Introduction to Traffic Simulation
It is the mathematical modeling of transportation systems (e.g., freeway junctions, arterial routes, roundabouts, downtown grid systems, etc.) through the application of computer software to better help plan, design and operate transportation systems. Simulation in transportation is important because it can study models too complicated for analytical or numerical treatment, can be used for experimental studies, can study detailed relations that might be lost in analytical or numerical treatment and can produce attractive visual demonstrations of present and future scenarios.
Why / Objectives of Simulation
- Applied to complex systems which cannot be modelled or solved mathematically e.g. congested intersections.
- Fast and easy modelling of ground conditions and network elements.
Softwares for Micro Simulation
- Cube Dynasim
Functions of PTV Vissim
- Planning and operational analysis of transport systems
- The software can draw realistic lane geometry which ensures the accurate representation of roads and highways
- Accurate representation of all network elements.
- 2D and 3D animations for understanding and presentation.
Calibration of Simulation Softwares
It is the adjustment of different parameters in the software to represent ground conditions realistically. The calibrated models are then validated by cross checking. It is done by comparing ground volume and travel times with the software output. If the error range is within 5% the model is said to be calibrated otherwise, adjust the parameters again and validate.

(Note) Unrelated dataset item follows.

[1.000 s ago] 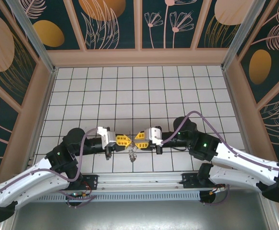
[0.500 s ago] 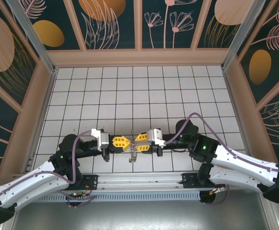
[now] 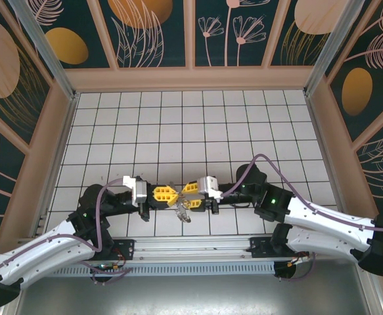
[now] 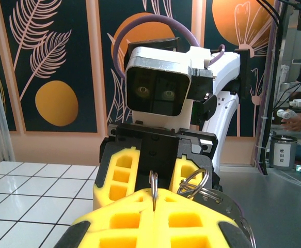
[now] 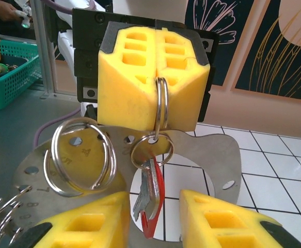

Calibration of the model, whether macro or micro, is a critical step in the development of a reliable and useful simulation model. Calibration of a micro simulation model will require more time and effort because of the wider range of factors and inputs that influence the model results and output. Some of the parameters that can be used for calibration include volume, density, travel time, speed and flow rate. These parameters are different for different modes.